Şeyh Ali Sebti’nin yanında tahsil hayatını sürdürürken Şeyh Ali Efendi kendisine ayrı bir muhabbet beslermiş. Bunun sebebi ise Şehy Süleyman Efendi’nin genç yaşta hem âlim, hem de abid bir mertebeye ulaşmış olmasıdır. Şeyh Ali Efendi’nin kendisine olan bu muhabbetin sebebini anlamayan bazı talebeler, zamanla onu kıskanmaya başlarlar. Bunun üzerine Şeyh Ali Efendi, bir bahar mevsimi Şeyh Süleyman Efendi’ye evin damını loğlamasını (silindir) ister. Şeyh Süleyman Efendi tereddütsüz bu emri yerine getirir. Dama çıkar bacanın yanına oturur abasını başına geçirip evradını okumaya başlar. Bu arada silindir kendi kendine gidip gelerek toprak damı loğlamaktadır. Şeyh Ali Efendi orada bulunan bazı talebelere gidip Süleyman Efendi’nin silindiri daha yavaş götürüp getirmesini söylemelerini ister. Dama çıkan talebeler, Süleyman Efendi’yi başında abası evradını okurken görürler. Bu arada silindir de kendi kendine gidip gelmektedir. Bu manzarayı gören talebeler hayretlerini gizleyemez ve durumu Şeyh Ali Efendi’ye bildirirler. Şeyh Ali Efendi talebelere dönerek, gördüğünüz gibi benim Süleyman’a olan muhabbetimin sebebi onun bu manevi halidir der ve belli bir süre sonra da icazetini vererek ilim ve irşad faaliyetlerinde bulunmak üzere köyüne gönderir.
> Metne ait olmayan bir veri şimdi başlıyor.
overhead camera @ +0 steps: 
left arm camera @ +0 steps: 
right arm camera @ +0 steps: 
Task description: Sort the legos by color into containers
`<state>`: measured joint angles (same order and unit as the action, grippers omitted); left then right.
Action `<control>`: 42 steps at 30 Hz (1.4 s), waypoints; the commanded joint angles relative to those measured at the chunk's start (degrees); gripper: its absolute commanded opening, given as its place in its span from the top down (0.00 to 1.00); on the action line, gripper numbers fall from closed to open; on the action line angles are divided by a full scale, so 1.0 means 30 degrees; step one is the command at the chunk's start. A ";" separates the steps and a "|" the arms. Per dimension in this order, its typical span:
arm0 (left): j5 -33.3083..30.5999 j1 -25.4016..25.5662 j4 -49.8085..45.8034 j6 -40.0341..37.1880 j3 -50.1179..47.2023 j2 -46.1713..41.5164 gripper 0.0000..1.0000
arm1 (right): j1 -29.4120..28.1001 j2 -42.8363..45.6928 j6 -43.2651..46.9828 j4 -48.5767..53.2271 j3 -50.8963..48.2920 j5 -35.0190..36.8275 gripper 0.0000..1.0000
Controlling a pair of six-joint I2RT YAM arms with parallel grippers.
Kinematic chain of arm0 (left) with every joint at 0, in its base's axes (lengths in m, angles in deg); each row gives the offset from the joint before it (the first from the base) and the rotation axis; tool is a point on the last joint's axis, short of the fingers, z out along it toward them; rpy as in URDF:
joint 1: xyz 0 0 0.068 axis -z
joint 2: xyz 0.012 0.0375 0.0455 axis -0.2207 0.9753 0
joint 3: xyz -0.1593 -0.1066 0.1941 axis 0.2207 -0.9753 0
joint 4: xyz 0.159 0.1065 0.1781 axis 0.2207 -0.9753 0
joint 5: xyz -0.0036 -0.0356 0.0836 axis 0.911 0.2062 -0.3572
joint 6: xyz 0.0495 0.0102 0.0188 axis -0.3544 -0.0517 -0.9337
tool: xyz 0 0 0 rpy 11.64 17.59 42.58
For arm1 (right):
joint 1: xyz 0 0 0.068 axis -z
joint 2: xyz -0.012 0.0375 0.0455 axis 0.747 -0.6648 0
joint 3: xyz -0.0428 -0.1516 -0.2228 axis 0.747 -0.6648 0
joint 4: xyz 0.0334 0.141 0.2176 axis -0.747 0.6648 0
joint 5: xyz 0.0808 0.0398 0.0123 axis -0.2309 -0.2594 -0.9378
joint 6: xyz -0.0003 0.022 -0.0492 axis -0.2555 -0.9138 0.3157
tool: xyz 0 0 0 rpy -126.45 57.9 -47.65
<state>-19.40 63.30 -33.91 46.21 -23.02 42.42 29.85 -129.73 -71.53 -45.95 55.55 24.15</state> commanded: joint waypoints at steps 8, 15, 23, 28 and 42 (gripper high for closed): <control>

İlginizi Çekebilir  Şeyh Hasan Halifani

Bu olaydan sonra Şeyh Süleyman Efendi, kendi köyüne döner ve burada medresenin başına geçerek vefatına kadar ilim ve irşad faaliyetleri ile meşgul olur. Şeyh Süleyman Efendi’nin vefatından sonra çocukları ve onların soyundan gelenler bölgede uzun yıllar medrese geleneği üzerinden ilmi tedrisat faaliyetlerine devam etmişlerdir.

Bilinen Talebeleri

Şeyh Süleyman Efendi, birçok talebe yetiştirmiştir. İsimlerini bilebildiklerimizi aşağıda zikredeceğiz:

1. Kur köyünden Şeyh Ahmet Çapakçurî, 2. Şeyh Mahmut (Oğlu)
3. Şeyh Mehmet (Oğlu)
4. Şeyh Enver (Oğlu) 5. Şeyh Hasan (Oğlu)
6. Kiğı’nın Karsini köyünden Ali Ağa
7. Şoğ köyünden Molla İsmail
8. Zağ köyünden Hacı Hasan’ın babası.

Vefatı
Şeyh Süleyman Efendi, 1887 tarihinde Uzunsavat Köyünde vefat emiş ve köyün mezarlığına defnedilmiştir. Kabrinin üzerine bir kubbe yapılmış olup mezarı yöre halkı tarafından hala ziyaret edilmektedir. Şeyh Süleyman Efendi hayattayken, Uzunsavat köyünün bir gün sular altında kalacağını söyler ve bu kerameti yıllar sonra ortaya çıkar. 1992 yılında Uzunsavat köyünde baraj çalışmaları yapılır ve baraj bittikten köy mezarlık da dâhil sular altında kalacaktır. Baraj yapımı esnasında kabrin olduğu yerde birçok olağanüstü durumlar müşahede edilir. Bunun üzerin hem barajı yapan yüklenici şahıs, hem de Bingöl Su İşleri Müdürlüğü Şeyh Efendi’nin ailesi ile görüşürler ve 1998 tarihinde ailesinin de rızası ile kabri Uzunsavat Köyünün yüksek bir tepesine nakledilir.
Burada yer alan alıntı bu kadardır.